Copy out each line of the entries where the word "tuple" is present.

────────────────

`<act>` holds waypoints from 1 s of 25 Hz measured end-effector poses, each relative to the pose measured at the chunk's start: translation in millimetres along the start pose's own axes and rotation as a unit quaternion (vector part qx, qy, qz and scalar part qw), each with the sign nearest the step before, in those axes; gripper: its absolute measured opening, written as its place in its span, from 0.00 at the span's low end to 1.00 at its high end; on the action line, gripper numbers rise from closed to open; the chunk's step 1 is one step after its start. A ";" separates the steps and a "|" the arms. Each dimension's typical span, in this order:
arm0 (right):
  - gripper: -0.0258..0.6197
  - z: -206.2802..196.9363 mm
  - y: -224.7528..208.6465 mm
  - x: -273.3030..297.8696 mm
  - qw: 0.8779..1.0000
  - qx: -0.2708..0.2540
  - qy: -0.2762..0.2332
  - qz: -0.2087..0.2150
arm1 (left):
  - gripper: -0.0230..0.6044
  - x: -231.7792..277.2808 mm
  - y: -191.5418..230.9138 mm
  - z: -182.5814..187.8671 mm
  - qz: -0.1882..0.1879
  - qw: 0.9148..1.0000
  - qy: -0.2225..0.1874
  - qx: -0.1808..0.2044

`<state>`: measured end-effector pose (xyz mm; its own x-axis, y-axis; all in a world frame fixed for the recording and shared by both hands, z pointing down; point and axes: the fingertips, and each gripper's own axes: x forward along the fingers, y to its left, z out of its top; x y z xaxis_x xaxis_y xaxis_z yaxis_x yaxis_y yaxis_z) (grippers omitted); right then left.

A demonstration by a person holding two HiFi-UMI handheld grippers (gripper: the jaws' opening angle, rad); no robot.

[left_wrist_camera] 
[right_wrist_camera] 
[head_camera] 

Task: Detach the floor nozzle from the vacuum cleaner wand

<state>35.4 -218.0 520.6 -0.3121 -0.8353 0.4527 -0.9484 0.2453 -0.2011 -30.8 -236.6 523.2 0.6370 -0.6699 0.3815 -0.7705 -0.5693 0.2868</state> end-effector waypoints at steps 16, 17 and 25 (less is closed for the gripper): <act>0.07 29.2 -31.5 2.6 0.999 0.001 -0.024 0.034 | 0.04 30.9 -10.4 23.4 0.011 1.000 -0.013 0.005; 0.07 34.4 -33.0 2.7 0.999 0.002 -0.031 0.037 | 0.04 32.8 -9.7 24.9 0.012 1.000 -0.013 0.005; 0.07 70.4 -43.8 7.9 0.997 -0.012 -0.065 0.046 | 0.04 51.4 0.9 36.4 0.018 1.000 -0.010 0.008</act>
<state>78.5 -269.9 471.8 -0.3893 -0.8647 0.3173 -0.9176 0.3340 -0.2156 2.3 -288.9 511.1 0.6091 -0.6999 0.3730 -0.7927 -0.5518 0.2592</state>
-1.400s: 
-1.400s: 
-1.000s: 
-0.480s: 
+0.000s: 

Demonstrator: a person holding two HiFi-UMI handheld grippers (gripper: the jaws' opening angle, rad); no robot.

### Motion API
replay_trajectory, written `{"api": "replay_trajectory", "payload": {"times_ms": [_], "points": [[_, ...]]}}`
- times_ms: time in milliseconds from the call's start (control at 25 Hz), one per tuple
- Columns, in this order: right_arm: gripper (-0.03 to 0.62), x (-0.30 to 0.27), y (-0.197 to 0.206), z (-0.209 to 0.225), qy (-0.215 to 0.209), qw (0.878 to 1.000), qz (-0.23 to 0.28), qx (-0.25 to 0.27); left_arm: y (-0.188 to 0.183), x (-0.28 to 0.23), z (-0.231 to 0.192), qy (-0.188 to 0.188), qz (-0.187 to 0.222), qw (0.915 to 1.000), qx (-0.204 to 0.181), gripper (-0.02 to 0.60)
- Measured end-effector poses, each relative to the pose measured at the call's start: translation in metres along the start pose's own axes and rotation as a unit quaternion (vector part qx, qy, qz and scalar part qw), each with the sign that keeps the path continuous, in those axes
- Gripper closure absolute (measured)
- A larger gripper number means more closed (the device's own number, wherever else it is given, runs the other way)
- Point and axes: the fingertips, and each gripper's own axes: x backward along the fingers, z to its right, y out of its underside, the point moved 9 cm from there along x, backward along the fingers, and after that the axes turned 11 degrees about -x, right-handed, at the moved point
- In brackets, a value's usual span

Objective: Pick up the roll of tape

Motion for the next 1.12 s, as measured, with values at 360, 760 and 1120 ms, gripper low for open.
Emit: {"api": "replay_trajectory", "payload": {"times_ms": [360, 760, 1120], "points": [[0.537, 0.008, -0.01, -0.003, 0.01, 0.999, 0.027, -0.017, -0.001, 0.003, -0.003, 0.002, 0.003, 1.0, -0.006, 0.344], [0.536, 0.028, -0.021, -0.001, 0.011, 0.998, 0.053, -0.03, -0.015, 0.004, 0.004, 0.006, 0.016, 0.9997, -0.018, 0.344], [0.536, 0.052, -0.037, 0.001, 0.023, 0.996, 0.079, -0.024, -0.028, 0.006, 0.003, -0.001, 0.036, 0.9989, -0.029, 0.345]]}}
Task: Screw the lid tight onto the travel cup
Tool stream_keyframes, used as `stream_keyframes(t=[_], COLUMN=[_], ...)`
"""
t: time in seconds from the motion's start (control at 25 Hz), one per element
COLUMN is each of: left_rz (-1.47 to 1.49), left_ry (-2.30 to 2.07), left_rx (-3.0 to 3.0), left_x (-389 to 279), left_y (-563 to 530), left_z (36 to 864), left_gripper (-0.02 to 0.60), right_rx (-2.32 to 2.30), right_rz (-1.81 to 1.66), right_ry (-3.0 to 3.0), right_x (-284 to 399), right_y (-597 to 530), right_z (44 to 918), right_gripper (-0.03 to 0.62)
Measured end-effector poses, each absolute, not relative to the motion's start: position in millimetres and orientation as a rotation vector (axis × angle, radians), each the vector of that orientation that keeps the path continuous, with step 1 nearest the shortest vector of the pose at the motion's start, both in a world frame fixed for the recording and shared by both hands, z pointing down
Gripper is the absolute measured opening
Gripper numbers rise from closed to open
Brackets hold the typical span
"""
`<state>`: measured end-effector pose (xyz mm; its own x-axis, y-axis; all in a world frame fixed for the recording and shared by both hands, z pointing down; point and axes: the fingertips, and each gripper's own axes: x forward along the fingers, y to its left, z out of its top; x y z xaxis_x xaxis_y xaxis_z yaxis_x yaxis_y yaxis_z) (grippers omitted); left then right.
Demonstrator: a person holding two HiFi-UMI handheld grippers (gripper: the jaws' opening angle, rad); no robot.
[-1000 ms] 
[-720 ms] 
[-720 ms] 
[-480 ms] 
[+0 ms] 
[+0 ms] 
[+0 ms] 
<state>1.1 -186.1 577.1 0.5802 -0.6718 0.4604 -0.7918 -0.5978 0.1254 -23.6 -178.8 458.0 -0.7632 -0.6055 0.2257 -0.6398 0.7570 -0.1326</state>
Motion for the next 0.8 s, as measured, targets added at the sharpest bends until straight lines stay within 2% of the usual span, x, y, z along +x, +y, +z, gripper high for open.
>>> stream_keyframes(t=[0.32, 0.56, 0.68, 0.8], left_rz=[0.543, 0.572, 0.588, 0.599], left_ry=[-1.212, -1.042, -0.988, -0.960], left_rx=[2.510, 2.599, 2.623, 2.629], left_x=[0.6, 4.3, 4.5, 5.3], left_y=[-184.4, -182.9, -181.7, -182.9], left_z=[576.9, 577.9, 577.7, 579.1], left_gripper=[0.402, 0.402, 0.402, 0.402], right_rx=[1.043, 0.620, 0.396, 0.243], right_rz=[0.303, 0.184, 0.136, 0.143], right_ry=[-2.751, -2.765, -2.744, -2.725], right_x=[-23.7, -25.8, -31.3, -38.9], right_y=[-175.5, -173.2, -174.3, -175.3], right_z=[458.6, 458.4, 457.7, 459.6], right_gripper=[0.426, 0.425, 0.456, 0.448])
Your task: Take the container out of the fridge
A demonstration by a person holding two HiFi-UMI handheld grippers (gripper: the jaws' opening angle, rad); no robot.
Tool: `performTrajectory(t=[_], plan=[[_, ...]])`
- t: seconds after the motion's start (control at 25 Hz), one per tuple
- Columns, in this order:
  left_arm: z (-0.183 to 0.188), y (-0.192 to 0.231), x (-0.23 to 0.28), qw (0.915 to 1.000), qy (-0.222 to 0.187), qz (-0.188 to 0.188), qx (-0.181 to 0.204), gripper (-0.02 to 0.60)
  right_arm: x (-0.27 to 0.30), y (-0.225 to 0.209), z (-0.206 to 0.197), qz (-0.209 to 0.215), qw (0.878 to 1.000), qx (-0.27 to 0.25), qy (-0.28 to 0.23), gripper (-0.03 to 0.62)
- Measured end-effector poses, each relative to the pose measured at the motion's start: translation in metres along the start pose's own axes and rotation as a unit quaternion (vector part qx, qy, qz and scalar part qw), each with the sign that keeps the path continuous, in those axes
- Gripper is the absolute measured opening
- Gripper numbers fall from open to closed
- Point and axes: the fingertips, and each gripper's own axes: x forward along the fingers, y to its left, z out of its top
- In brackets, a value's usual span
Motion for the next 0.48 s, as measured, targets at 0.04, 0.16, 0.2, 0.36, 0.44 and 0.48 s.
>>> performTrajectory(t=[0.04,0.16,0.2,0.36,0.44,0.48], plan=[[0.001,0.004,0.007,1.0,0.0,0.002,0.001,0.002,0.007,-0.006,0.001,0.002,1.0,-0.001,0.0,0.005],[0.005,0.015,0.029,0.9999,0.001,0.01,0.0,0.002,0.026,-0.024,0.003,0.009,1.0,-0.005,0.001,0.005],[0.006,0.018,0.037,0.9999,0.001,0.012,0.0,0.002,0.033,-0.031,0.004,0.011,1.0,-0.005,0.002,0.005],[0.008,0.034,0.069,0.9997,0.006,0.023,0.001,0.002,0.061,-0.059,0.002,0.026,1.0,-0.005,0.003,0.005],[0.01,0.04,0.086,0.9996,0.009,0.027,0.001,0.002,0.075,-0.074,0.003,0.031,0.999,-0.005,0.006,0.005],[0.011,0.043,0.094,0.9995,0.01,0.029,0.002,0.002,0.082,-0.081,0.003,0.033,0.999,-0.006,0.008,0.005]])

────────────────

**EXERCISE RESPONSE:**
- times_ms: time in milliseconds from the call's start (control at 25 Hz), one per tuple
- t: seconds after the motion's start (control at 25 Hz), one per tuple

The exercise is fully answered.